Joyce’s Status Report for September 27

Accomplishments:
This week I transitioned from using MediaPipe Hands in Python to testing its JavaScript version with my computer webcam for real-time detection. I integrated my part into Hanning’s in-browser pipeline and verified that fingertip landmarks display correctly in live video. During testing, I noticed that when the palm is viewed nearly edge-on (appearing more like a line than a triangle), the detection becomes unstable—positions shake significantly or the hand is not detected at all. To address this, we plan to tilt the phone or tablet so that the camera captures the palm from a more favorable angle.

After completing the initial hand landmark detection, I began work on fingertip detection. Since MediaPipe landmarks fall slightly behind the true fingertip tips, I researched three refinement methods:

  1. Axis-based local search: extend along the finger direction until leaving a hand mask to find the most distal pixel.
  2. Contour/convex hull: analyze the silhouette of the hand to locate fingertip extrema.
  3. CNN heatmap refinement: train a small model on fingertip patches to output sub-pixel tip locations.

I have started prototyping the first method using OpenCV.js and tested it live on my webcam to evaluate alignment between the refined points and the actual fingertips. This involved setting up OpenCV.js, building a convex hull mask from landmarks, and implementing an outward search routine.

Next Week’s Goals:

  1. Complete testing and evaluation of the axis-based local search method.
  2. Implement the contour/convex hull approach for fingertip refinement.
  3. Collect comparison results between the two methods, and decide whether implementing the CNN heatmap method is necessary.

Joyce’s Status Report for September 20

This week I selected and validated a hand-detection model for our hardware-free keyboard prototype. I set up a Python 3.9 environment and integrated MediaPipe Hands, adding a script that processes static images and supports two-hand detection with annotated landmarks/bounding boxes.
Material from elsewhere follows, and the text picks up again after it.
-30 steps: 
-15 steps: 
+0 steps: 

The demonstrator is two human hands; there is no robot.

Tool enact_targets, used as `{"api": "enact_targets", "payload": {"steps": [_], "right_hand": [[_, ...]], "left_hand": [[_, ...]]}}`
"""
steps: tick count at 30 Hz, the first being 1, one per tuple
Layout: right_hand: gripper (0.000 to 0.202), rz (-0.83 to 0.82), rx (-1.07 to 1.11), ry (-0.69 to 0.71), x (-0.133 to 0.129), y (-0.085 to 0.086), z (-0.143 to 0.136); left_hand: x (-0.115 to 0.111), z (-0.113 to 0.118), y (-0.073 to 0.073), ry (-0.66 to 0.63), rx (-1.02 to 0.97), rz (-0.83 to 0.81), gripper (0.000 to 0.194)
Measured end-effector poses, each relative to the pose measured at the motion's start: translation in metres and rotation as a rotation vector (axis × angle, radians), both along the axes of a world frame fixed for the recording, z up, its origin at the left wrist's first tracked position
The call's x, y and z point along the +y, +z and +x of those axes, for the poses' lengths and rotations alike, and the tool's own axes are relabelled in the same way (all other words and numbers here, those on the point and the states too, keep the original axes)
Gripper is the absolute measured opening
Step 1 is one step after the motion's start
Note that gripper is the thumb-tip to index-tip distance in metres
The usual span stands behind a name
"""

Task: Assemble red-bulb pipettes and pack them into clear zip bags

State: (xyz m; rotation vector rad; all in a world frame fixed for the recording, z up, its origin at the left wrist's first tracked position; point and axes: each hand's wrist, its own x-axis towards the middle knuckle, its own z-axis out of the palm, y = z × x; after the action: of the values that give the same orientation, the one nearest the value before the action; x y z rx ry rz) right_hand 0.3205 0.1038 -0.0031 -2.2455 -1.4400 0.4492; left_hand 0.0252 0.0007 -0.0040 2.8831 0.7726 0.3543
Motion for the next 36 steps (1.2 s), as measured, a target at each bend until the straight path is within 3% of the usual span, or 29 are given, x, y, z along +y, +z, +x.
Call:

Using several test photos shot on an iPad under typical indoor lighting, the model consistently detected one or two hands and fingertips; failures occasionally occur and more test on failure reasons are needed. Next week I’ll keep editing the script so that the model consistently detect both hands, and then try to frame the landing points of finger tips.

Team Status Report for September 20

This week (ending Sep 20) we aligned on a web application as the primary UI, with an optional server path only if heavier models truly require it. We’re prioritizing an in-browser pipeline to keep latency low and deployment simple, while keeping a small Python fallback available. We also validated hand detection on iPad photos using MediaPipe Hands / MediaPipe Tasks – Hand Landmarker and found it sufficient for early fingertip landmarking.

On implementation, we added a simple browser camera capture to grab frames and a Python 3.9 script using MediaPipe Hands to run landmark detection on those frames. The model reliably detected one or two hands in our test images and produced annotated outputs.